En effet, les derniers vestiges du Shaolin-Chuan commençaient déjà à
disparaître. Il s'entraîna avec eux et devint très vite un expert.
Après la guerre, il retourna au Japon emportant avec lui les secrets du Shaolin-Chuan.
II révisa ce qu'il avait appris, apporta des changements tangibles, à la
japonaise, et le répandit en un système original.
Le système créé par Dashin Sa est très complexe, étant composé de projections et
d'immobilisations (Jiu-Jitsu) et de toutes une panoplie de coups frappés et de
techniques, de katas mi-chinois, mi-japonais.

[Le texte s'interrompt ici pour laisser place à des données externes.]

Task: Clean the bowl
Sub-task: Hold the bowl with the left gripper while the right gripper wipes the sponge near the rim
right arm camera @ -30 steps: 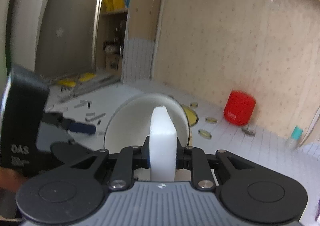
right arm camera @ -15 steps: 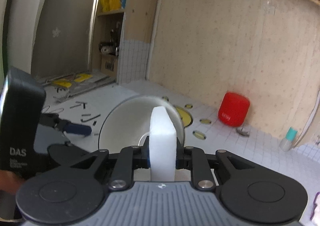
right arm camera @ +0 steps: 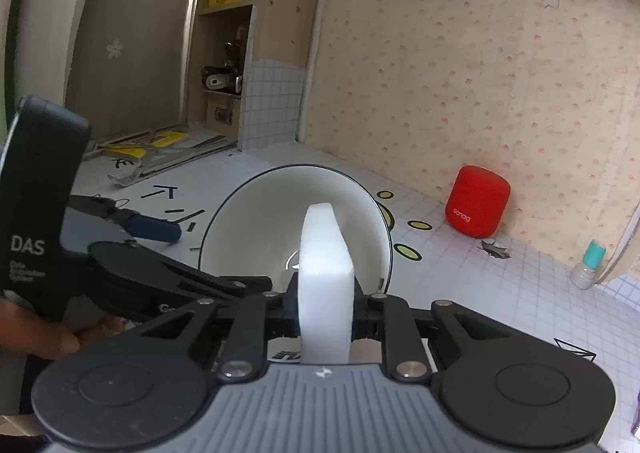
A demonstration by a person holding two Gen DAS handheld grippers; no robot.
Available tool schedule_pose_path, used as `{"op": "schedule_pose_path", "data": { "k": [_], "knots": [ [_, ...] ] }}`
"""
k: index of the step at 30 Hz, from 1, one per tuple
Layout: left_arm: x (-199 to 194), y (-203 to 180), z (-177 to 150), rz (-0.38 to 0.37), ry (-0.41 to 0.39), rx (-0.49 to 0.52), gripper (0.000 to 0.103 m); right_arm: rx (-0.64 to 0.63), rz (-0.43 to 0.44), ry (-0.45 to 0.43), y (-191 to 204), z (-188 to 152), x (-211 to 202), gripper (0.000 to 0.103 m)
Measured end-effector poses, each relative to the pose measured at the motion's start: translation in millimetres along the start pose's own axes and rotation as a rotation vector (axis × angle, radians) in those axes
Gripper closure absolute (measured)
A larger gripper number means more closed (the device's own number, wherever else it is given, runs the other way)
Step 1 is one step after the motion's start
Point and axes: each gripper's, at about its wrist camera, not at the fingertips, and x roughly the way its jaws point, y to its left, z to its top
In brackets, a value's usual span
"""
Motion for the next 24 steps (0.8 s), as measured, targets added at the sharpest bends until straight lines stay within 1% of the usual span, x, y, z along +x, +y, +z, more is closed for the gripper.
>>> {"op": "schedule_pose_path", "data": {
  "k": [5, 9, 11, 17, 21, 24],
  "knots": [
    [-1.8, -4.6, -2.3, 0.009, 0.007, 0.02, 0.0, 0.021, -0.011, -0.034, -2.5, 4.8, -2.3, 0.085],
    [-2.2, -6.7, -4.9, 0.016, 0.0, 0.029, 0.0, -0.003, 0.004, -0.048, 3.7, 10.2, -2.7, 0.085],
    [-2.2, -7.2, -5.6, 0.018, -0.002, 0.031, 0.0, -0.009, 0.017, -0.044, 6.5, 9.8, -2.1, 0.085],
    [-2.4, -6.6, -6.8, 0.014, -0.006, 0.031, 0.0, 0.004, 0.021, -0.014, 6.3, 7.5, -1.5, 0.085],
    [-3.1, -7.1, -7.3, 0.018, -0.008, 0.028, 0.0, 0.003, 0.002, -0.044, 6.5, 12.4, -9.5, 0.085],
    [-4.1, -8.1, -8.6, 0.021, -0.012, 0.025, 0.0, -0.001, 0.008, -0.067, 7.3, 15.9, -16.7, 0.085]
  ]
}}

Cette compilation de techniques
chinoises et japonaises peut donner une idée version nipponne de ce qu’avait
été à l'origine le Shaolin-Chuan. Il s'installa dans un monastère situé dans
l’île Shikoku et se mit à enseigner. Le Shaorinji-Kempo et la philosophie du
Zen. Des milliers de pratiquants venaient du monde entier pour y étudier. Cet
art martial prit de l'expansion après la deuxième guerre mondiale (39-45).
Ce temple existerait encore de nos jour et le Shorinji-Kempo y serait toujours enseigné.